◆ Exercise objective ◆
Search the material below for "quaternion" and copy every line where it occurs.

◆ Supplied records ◆
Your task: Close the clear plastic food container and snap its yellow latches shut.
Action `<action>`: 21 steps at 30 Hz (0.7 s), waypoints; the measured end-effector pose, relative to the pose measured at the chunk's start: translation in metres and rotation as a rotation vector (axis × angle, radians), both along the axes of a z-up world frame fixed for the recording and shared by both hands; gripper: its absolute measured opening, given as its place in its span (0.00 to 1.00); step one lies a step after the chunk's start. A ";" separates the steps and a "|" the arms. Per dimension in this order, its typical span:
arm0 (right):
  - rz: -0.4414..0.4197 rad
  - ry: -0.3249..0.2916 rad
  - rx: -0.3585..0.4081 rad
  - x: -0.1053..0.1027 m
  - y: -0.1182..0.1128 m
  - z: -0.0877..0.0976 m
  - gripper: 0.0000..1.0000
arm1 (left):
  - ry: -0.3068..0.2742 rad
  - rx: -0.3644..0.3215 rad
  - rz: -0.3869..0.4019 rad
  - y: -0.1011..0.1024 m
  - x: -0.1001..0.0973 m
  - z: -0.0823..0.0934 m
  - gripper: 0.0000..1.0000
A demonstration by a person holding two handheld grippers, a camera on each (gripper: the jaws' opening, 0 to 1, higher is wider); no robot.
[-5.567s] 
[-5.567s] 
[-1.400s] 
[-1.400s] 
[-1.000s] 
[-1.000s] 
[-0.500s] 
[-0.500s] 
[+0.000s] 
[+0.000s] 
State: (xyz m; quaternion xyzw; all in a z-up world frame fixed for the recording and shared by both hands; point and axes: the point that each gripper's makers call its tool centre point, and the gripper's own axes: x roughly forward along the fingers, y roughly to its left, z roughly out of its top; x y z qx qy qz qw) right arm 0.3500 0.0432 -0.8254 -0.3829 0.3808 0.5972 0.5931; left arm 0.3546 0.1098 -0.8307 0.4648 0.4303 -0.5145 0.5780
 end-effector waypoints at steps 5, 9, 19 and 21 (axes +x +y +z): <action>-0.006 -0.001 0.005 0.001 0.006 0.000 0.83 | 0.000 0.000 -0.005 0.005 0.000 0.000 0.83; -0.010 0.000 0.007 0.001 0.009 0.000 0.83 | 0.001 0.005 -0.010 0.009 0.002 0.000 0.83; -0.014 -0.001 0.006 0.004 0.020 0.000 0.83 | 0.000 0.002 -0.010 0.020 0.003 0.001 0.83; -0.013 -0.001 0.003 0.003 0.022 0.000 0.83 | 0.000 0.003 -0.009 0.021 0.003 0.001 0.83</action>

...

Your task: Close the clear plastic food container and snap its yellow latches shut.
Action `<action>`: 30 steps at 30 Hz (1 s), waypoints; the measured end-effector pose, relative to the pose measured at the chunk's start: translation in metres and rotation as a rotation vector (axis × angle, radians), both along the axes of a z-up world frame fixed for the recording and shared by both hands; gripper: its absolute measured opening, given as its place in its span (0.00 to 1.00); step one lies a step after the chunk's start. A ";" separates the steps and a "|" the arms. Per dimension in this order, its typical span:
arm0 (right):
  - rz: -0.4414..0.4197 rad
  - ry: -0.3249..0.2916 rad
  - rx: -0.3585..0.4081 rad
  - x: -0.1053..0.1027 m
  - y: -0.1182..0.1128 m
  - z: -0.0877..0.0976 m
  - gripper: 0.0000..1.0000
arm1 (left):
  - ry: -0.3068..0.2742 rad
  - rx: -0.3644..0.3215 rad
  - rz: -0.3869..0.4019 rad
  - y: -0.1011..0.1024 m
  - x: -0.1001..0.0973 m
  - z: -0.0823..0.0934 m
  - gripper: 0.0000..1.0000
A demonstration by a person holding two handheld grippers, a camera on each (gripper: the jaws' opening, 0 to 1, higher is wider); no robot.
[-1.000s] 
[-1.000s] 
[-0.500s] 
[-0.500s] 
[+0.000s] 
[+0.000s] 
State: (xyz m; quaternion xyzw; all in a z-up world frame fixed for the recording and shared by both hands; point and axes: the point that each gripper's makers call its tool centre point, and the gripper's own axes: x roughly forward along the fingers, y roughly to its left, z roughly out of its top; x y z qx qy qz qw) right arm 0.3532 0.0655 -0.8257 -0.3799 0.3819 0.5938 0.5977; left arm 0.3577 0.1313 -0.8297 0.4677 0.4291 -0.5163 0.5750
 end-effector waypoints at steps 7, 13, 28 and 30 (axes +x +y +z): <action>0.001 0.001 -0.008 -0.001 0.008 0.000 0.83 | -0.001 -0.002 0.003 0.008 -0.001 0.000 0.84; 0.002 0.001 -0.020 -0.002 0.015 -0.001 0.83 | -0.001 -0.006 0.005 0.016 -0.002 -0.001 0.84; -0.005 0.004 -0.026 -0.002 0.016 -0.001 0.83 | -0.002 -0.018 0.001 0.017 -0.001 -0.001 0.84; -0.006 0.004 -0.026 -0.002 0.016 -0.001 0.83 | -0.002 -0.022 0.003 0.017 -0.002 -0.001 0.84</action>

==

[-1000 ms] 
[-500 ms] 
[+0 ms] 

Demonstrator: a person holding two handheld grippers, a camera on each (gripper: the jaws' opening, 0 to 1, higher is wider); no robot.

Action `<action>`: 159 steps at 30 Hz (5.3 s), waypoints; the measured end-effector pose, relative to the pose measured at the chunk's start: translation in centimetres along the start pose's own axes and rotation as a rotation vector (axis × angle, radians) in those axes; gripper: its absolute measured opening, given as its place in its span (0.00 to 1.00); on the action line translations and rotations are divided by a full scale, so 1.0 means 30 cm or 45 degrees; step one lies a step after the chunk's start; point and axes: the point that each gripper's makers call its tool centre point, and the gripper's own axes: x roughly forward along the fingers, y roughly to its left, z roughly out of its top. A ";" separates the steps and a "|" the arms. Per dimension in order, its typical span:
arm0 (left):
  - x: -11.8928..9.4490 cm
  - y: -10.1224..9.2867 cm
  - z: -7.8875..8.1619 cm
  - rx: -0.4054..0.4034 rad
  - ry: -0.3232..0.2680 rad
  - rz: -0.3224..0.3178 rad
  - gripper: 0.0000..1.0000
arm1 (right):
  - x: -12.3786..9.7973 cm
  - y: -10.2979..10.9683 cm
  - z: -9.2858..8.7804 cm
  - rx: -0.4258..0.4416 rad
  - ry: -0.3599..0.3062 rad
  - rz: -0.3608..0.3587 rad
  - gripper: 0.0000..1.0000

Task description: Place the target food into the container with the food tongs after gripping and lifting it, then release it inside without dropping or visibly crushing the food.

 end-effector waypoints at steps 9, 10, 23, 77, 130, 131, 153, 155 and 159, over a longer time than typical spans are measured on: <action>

◆ Output ◆
State: (xyz m; quaternion xyzw; all in a z-up world frame fixed for the recording and shared by both hands; point and axes: the point that each gripper's makers call its tool centre point, and the gripper's own axes: x roughly forward along the fingers, y roughly to its left, z roughly out of its top; x y z qx qy qz qw) right arm 0.3500 0.0432 -0.8254 -0.3829 0.3808 0.5972 0.5931; left arm 0.3546 0.1098 -0.8307 0.4648 0.4303 -0.5145 0.5780
State: (xyz m; quaternion xyzw; all in a z-up world frame fixed for the recording and shared by both hands; point and axes: the point that each gripper's makers call its tool centre point, and the gripper's own axes: x roughly forward along the fingers, y roughly to its left, z roughly out of its top; x y z qx qy qz qw) right arm 0.3532 0.0655 -0.8257 -0.3799 0.3819 0.5938 0.5977; left arm 0.3577 0.1313 -0.8297 0.4677 0.4291 -0.5163 0.5750

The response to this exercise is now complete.